全方位、立體化、互動式的數字化教材,是教材市場的最大亮點。


教育出版,傳統出版中最大的一塊蛋糕,一個被認為是繼游戲、網絡購物之后,下一個能通過數字和互聯網技術呼風喚雨、大獲成功的領域,是一個充滿了“錢途”的領域。于是,政府部門、教研機構、名校名師、科技巨頭,當然還有幾乎所有的出版單位,都大張旗鼓地聲稱要全力進軍教育數字出版領域。各方依托自身或是內容,或是技術,或是師資,或是渠道等方面的優勢,構建了眾多的模式。這導致了教育數字出版市場在沒有標準、沒有規范甚至說沒有真正成型的情況下,卻已經散發出了“紅海”的慘烈氣息。

在教育數字出版領域中,最重要的一個板塊當屬數字化教材,對于以傳統紙質教材出版為支柱的教育出版社來說,一時間被數字化教材這股滾滾大潮所包圍,看著別家出版社都如火如荼地進行戰略規劃、項目申報、投資、擴張時,有些出版社不免感到如坐針氈,人心惶惶,好像如今不急著去申報個數字化教材項目,不忙著去搞個數字化教材產品,就落伍了,就跟不上時代了,下一波企業淘汰和人員失業就必是無疑了。在這種人云亦云的風潮中,我們被焦慮和恐慌蒙住了眼睛,對更重要的問題卻視而不見。這個問題就是——我們需要出版怎樣的數字化教材。

當然,對于這個問題,不同的人站在不同的角度上有不同的回答,筆者從一個教材編輯的角度上談一些看法。


必須能夠面向教學過程

教材,和一般出版物相比,在“閱讀”或“使用”上有很大的不同。教材是受到教學過程控制的,是一個按計劃、有要求、受控制的過程,是教學過程的特定環節或步驟,是教師教、學生學的載體,是教學的工具而不是教學的目的。因此,那些脫離了實際教學過程的產品,充其量只不過是一些“展品”而已。

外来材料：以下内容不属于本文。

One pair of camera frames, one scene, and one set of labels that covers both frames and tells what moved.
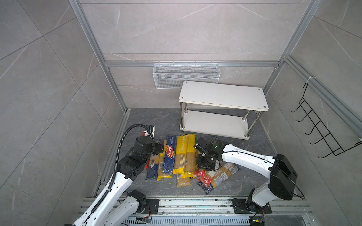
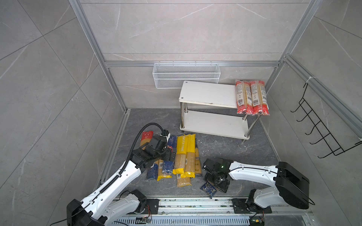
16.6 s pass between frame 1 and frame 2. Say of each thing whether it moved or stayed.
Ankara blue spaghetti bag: stayed
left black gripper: moved
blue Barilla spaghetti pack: stayed
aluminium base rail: stayed
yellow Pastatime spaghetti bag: stayed
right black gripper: moved
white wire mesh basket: stayed
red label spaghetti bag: moved
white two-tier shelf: stayed
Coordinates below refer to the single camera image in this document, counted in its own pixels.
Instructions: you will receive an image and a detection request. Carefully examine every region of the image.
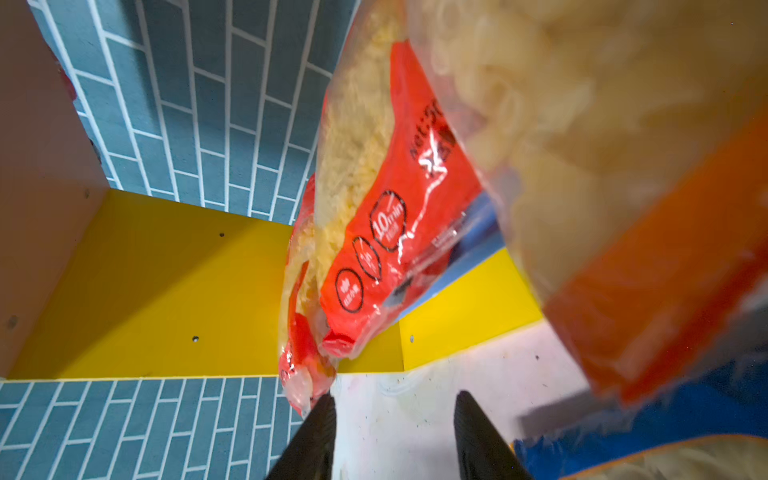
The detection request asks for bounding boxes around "red macaroni bag back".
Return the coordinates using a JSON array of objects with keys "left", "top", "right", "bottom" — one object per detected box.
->
[{"left": 315, "top": 1, "right": 482, "bottom": 359}]

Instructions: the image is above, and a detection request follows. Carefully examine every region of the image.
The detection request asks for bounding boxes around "red macaroni bag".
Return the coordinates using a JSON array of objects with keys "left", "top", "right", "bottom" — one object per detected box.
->
[
  {"left": 278, "top": 177, "right": 337, "bottom": 416},
  {"left": 315, "top": 1, "right": 482, "bottom": 359}
]

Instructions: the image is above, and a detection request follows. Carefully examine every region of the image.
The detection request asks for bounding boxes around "blue elbow pasta bag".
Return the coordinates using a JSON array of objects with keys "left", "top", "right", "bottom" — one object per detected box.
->
[{"left": 513, "top": 349, "right": 767, "bottom": 479}]

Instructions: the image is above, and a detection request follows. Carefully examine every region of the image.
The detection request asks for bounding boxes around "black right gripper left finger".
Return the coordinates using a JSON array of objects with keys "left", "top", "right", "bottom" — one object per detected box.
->
[{"left": 266, "top": 393, "right": 337, "bottom": 480}]

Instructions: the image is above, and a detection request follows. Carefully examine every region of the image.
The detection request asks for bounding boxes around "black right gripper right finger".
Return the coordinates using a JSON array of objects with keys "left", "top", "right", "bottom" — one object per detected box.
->
[{"left": 453, "top": 390, "right": 532, "bottom": 480}]

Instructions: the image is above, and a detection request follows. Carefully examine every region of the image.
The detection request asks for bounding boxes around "orange pasta bag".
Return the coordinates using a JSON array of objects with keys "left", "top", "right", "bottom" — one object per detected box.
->
[{"left": 405, "top": 1, "right": 767, "bottom": 404}]

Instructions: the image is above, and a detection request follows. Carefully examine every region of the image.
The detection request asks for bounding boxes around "yellow shelf unit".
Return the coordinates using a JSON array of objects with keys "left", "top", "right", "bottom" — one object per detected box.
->
[{"left": 0, "top": 0, "right": 544, "bottom": 382}]

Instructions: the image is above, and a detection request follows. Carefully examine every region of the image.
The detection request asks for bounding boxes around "red macaroni bag front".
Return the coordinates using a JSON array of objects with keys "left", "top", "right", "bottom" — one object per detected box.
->
[{"left": 278, "top": 177, "right": 337, "bottom": 416}]

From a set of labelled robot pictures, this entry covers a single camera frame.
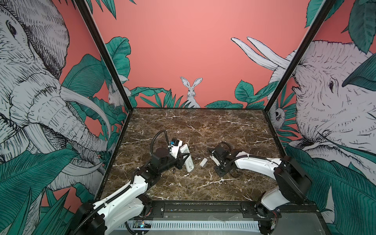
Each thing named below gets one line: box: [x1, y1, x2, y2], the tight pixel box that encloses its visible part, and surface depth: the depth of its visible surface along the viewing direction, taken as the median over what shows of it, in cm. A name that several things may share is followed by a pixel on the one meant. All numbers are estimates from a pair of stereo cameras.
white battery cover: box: [199, 157, 209, 167], surface depth 92 cm
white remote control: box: [179, 143, 195, 173], surface depth 80 cm
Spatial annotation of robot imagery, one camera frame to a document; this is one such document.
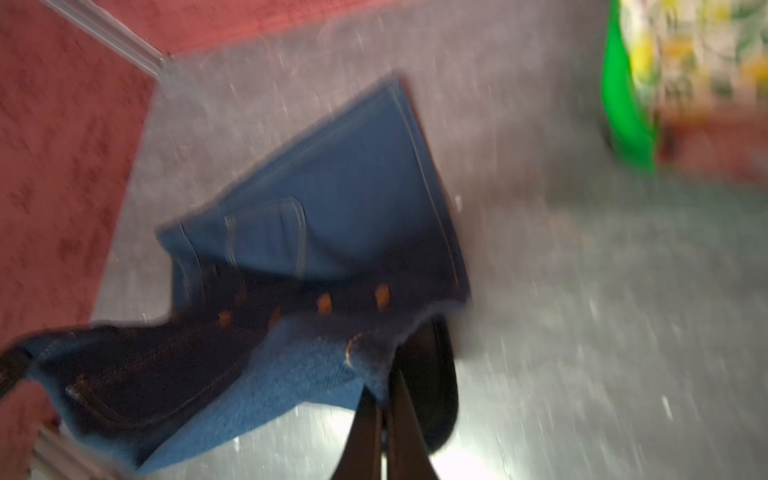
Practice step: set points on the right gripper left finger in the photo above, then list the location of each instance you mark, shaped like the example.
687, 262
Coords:
362, 454

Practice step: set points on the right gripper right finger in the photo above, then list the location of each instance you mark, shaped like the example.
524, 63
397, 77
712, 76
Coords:
407, 456

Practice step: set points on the green plastic basket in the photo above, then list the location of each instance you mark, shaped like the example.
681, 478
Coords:
631, 133

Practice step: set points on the yellow floral skirt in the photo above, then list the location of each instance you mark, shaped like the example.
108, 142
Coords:
687, 56

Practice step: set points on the aluminium front rail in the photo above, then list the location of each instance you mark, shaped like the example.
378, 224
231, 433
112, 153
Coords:
57, 457

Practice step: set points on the left aluminium corner post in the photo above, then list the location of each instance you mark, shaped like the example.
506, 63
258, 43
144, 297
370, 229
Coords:
104, 27

筆者在教材編輯的崗位上有7年的工作經驗,深知每本教材的來之不易,紙質教材是教材專家、教師、編輯們的心血之作,在結構、內容,以及與教學過程的整合程度上,可以說都是高質量的、穩定的。所以,在進行數字化教材研發時,要多思考怎樣利用好這筆重要的財富。那些撇開有豐富教學實踐積累的紙質教材,在內容上僅依靠個別經驗,就試圖開發完全“原生”的數字化教材的做法,對于一般的出版社來說是不明智的。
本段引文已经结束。